## Work instructions
Only the stretch of the listing below that runs from the line with "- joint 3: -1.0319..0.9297" through the line with "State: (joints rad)" is to be printed, exactly and with both ends.

## Supplied entries
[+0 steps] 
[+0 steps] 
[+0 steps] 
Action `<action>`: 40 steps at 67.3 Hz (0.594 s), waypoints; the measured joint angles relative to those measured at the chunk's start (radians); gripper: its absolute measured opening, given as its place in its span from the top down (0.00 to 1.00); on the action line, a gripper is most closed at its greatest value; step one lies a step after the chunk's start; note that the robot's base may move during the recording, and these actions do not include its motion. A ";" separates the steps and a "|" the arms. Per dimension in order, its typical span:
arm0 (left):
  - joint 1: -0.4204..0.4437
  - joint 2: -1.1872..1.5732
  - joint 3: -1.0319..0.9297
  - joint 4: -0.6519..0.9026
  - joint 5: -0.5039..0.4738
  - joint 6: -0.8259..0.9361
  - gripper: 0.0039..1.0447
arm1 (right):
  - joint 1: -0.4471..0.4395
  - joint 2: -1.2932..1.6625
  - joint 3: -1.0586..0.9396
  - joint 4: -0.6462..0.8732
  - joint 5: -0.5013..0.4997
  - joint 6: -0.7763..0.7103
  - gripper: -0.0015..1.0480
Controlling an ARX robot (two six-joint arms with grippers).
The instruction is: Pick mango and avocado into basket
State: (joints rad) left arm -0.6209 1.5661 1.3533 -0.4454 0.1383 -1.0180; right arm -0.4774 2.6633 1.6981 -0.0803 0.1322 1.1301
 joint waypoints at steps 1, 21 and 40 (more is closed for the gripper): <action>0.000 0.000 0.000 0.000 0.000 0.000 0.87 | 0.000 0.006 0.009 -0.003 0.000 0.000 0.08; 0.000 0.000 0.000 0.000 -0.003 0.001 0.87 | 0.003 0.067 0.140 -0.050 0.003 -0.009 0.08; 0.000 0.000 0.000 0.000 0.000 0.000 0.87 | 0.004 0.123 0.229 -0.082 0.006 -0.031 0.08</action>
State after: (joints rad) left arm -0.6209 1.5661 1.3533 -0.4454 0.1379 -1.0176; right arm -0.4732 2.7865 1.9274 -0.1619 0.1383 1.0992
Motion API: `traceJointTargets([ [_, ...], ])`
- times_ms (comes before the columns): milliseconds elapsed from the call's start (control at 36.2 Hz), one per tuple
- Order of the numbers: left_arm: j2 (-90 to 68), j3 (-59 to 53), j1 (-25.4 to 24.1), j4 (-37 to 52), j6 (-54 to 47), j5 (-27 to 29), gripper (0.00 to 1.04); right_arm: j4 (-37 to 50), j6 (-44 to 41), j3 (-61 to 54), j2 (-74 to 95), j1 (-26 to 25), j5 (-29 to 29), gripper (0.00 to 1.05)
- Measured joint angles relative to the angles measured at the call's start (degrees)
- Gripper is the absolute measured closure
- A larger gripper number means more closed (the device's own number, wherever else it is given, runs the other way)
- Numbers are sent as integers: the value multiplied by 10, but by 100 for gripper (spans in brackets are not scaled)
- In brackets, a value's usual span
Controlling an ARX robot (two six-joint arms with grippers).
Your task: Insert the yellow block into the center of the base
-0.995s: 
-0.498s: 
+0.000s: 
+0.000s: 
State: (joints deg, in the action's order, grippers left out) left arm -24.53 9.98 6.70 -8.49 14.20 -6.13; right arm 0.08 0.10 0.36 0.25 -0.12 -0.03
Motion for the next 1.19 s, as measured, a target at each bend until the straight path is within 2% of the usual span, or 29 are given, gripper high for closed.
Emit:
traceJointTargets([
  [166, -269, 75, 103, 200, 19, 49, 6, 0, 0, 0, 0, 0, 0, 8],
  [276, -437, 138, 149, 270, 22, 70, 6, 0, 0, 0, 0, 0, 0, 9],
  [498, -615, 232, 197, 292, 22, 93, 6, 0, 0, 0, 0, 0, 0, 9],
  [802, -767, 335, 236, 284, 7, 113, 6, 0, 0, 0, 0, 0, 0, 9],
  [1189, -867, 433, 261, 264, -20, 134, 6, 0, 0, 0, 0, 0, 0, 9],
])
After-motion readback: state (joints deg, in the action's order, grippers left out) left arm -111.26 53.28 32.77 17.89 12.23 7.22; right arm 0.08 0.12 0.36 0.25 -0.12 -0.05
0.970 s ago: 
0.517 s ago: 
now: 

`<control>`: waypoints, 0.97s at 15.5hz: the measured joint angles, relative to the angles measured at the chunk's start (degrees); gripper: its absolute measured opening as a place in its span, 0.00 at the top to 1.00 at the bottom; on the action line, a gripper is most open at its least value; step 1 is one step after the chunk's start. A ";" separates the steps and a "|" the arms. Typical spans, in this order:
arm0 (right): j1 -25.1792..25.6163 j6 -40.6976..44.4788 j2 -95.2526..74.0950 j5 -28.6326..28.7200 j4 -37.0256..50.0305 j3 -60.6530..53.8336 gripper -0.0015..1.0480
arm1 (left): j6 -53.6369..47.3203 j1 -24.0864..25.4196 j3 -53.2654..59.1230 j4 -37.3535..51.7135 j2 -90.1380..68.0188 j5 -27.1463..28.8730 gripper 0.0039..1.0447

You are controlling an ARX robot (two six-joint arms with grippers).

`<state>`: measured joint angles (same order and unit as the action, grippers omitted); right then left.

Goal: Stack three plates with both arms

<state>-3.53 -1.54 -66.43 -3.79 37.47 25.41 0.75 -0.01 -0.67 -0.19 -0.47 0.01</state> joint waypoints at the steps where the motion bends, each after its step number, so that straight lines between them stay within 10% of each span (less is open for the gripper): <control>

## Expected answer
  - joint 3: -1.0319..0.9297
  - joint 4: -0.6519..0.9026
  - joint 5: -0.5039..0.4738
  - joint 6: -0.8259..0.9361
  - gripper: 0.0039..1.0447
arm1 (right):
  - joint 1: -0.4471..0.4395
  - joint 2: -1.2932..1.6625
  - joint 3: -1.0586..0.9396
  - joint 4: -0.6462..0.8732
  - joint 5: -0.5013..0.4997
  - joint 6: -0.7763..0.7103
  - gripper: -0.0015..1.0480
Controlling an ARX robot (two six-joint arms with grippers).
The instruction is: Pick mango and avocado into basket
State: (joints rad) left arm -0.6209 1.5661 1.3533 -0.4454 0.1383 -1.0180; right arm -0.4774 2.6633 1.6981 -0.0803 0.1322 1.1301

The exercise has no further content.